## Task details
From the first line of the data below, repeat each line exactly until you reach the line with "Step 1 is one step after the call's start"; include that line too.
··········
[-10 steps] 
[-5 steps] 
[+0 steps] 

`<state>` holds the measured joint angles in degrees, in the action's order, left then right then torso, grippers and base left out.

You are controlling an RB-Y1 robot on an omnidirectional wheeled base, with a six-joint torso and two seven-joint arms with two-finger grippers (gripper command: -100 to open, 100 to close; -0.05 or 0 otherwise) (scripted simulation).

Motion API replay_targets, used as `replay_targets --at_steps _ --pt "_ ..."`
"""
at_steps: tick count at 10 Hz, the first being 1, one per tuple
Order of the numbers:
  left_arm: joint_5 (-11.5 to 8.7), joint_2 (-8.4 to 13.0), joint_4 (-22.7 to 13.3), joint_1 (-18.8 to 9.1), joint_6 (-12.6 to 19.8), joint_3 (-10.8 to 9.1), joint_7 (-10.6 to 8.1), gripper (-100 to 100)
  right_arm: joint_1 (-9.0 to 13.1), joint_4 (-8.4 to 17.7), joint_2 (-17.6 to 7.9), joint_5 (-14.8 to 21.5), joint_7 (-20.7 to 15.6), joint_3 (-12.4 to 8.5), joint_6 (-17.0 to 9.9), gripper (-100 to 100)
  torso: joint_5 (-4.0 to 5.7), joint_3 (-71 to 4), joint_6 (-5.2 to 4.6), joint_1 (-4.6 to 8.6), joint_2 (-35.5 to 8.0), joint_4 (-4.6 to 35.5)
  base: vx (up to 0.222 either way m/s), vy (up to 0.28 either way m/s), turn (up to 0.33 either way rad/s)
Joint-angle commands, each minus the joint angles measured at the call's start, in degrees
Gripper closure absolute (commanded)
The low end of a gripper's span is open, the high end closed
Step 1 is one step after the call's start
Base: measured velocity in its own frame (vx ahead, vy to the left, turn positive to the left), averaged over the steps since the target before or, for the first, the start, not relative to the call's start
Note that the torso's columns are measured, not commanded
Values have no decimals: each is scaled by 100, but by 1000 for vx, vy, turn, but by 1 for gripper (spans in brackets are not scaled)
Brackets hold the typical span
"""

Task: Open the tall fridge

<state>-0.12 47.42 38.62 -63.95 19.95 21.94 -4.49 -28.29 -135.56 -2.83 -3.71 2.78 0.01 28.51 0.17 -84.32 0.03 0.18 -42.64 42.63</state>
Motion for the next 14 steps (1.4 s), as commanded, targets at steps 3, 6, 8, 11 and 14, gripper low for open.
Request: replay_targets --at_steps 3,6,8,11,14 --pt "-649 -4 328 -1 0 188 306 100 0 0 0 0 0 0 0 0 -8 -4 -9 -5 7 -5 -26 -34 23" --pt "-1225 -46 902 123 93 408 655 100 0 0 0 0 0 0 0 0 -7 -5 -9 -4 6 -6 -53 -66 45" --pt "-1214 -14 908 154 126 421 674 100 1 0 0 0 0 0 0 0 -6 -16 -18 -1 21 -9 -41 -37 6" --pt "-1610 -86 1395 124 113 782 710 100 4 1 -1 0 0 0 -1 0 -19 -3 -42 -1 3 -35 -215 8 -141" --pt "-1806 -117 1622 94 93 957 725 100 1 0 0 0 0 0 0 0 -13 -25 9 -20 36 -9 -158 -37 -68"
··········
## Exercise response
[-10 steps] 
[-5 steps] 
[+0 steps] 

`<state>` holds the measured joint angles in degrees, in the action's order, left then right then torso, grippers and base left out.

You are controlling an RB-Y1 robot on an omnidirectional wheeled base, with a six-joint torso and two seven-joint arms with two-finger grippers (gripper command: -100 to open, 100 to close; -0.05 or 0 otherwise) (scripted simulation).

Motion API replay_targets, used as `replay_targets --at_steps _ --pt "_ ..."`
"""
at_steps: tick count at 10 Hz, the first being 1, one per tuple
Order of the numbers:
  left_arm: joint_5 (-11.5 to 8.7), joint_2 (-8.4 to 13.0), joint_4 (-22.7 to 13.3), joint_1 (-18.8 to 9.1), joint_6 (-12.6 to 19.8), joint_3 (-10.8 to 9.1), joint_7 (-10.6 to 8.1), gripper (-100 to 100)
  right_arm: joint_1 (-9.0 to 13.1), joint_4 (-8.4 to 17.7), joint_2 (-17.6 to 7.9), joint_5 (-14.8 to 21.5), joint_7 (-20.7 to 15.6), joint_3 (-12.4 to 8.5), joint_6 (-17.0 to 9.9), gripper (-100 to 100)
  torso: joint_5 (-4.0 to 5.7), joint_3 (-71 to 4), joint_6 (-5.2 to 4.6), joint_1 (-4.6 to 8.6), joint_2 (-35.5 to 8.0), joint_4 (-4.6 to 35.5)
  base: vx (up to 0.222 either way m/s), vy (up to 0.28 either way m/s), turn (up to 0.33 either way rad/s)
Joint-angle commands, each minus the joint angles measured at the call's start, in degrees
Gripper closure absolute (commanded)
The low end of a gripper's span is open, the high end closed
Step 1 is one step after the call's start

The full output has been given.